HL Deb 13 November 1980 vol 414 cc1552-4WA
Lord VAIZEY

asked Her Majesty's Government:

What studies are currently being financed by the Department of Health, area health authorities or the Medical Research Council on the association between unemployment and other social ills and morbidity and mortality rates.

Lord CULLEN of ASHBOURNE

Two departmentally funded projects are expected to produce relevant information:

  1. (a) The Department's cohort study of men who registered as unemployed during the autumn of 1978. This includes questions on the effects of unemployment on health.
  2. (b) Families and the effects of unemployment. A small-scale study by Dr. L. Fagin of the London Hospital and Mr. M. Little.

The department is currently considering a proposal from Queen Mary College, London University for a research study which would test the hypothesis that there is a link between unemployment and mortality rates.

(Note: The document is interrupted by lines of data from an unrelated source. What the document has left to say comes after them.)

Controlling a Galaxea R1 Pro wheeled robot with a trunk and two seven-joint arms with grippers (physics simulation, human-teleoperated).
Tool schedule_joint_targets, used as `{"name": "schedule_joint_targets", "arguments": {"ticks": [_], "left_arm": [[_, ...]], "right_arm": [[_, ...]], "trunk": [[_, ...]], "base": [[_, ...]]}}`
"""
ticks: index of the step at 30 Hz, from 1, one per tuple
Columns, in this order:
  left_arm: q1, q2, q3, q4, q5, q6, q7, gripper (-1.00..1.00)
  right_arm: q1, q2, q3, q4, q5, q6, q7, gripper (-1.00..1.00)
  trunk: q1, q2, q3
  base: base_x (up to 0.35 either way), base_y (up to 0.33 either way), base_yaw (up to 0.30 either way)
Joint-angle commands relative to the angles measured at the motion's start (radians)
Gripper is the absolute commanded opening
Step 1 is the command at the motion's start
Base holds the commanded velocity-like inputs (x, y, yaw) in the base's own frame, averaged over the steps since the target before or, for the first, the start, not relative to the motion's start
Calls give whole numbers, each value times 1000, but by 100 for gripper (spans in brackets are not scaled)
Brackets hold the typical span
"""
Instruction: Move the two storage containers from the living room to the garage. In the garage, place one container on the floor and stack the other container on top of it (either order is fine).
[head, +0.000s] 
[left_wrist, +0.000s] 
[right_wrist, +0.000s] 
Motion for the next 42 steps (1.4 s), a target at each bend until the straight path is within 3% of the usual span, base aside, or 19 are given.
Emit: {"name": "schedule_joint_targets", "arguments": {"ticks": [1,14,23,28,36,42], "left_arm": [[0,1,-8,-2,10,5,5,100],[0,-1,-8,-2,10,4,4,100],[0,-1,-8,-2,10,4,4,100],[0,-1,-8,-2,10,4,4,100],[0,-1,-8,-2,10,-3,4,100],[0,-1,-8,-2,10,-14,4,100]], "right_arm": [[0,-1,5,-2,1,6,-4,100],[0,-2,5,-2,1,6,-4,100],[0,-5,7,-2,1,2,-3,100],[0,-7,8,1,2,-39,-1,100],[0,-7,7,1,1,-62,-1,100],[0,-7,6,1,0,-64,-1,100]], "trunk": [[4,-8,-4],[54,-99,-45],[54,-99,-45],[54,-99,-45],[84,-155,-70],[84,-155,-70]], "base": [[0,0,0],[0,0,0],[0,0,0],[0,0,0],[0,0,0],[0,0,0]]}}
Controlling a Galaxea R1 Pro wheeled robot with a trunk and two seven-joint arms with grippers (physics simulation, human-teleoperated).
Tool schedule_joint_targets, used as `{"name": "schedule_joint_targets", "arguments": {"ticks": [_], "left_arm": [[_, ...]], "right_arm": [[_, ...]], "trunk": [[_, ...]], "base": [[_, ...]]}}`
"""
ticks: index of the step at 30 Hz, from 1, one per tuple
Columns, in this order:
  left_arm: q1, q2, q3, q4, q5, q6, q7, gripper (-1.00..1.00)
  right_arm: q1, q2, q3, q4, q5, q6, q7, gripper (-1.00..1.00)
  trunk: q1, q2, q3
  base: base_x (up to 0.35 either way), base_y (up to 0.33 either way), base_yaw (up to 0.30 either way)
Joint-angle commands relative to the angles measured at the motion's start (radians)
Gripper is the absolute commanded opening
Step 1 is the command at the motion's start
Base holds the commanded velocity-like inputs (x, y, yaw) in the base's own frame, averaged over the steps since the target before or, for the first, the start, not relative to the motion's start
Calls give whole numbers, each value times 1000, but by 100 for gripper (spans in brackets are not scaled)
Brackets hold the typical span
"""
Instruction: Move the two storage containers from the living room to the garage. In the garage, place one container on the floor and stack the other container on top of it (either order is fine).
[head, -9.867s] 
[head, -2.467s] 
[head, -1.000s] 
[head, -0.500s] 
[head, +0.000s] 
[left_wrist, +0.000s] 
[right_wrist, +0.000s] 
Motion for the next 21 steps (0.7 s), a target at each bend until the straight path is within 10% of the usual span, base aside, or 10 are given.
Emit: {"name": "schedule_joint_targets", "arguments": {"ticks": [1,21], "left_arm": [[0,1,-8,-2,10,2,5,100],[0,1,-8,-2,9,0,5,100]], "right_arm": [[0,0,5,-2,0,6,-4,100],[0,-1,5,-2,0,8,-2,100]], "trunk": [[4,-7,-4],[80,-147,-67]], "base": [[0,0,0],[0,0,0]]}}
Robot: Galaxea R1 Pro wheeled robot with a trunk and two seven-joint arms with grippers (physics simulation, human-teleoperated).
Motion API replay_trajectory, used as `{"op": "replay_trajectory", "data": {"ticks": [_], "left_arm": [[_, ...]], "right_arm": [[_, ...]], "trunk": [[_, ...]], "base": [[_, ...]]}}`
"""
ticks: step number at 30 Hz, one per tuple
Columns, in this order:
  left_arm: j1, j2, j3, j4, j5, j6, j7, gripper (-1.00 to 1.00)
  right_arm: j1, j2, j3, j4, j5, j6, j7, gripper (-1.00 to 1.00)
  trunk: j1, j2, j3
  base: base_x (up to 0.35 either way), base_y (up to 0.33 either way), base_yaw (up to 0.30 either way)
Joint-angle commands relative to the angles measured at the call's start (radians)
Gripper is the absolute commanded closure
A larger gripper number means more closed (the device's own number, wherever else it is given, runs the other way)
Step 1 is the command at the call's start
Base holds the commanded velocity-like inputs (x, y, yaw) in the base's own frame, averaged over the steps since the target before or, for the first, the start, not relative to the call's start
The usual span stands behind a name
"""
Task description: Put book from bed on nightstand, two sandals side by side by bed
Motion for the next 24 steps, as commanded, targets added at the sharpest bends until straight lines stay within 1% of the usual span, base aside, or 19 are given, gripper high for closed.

Consideration is also being given to a Third National Morbidity Survey which it is hoped will start in mid-1981. This study would, over a period of 12 months, look at the morbidity encountered in a sample of general practices spread over the country, and relate the findings to the social and environmental factors recorded in the 1981 Census. A number of Medical Research Council Units are undertaking research which might have a bearing on morbidity and mortality rates and the link with phenomena such as unemployment. For instance the Social and Applied Psychology Unit (administered jointly with Social Science Research Council) examines occupational stress and strain and the effects of redundancy and unemployment; the Applied Psychology Unit assesses work performance after sleep loss, under noisy and hot conditions, after alcohol intake, and at times of increased anxiety; the Unit for Epidemiological Studies in Psychiatry studies sections of the population where there is a high risk of particular psychiatric illnesses and examines the attendant social and psychological factors; the Environmental Physiology Unit, which closed on 30th September this year, conducted research into the anatomical and physiological problems arising in working and living environments. No information is held centrally about research undertaken by area health authorities.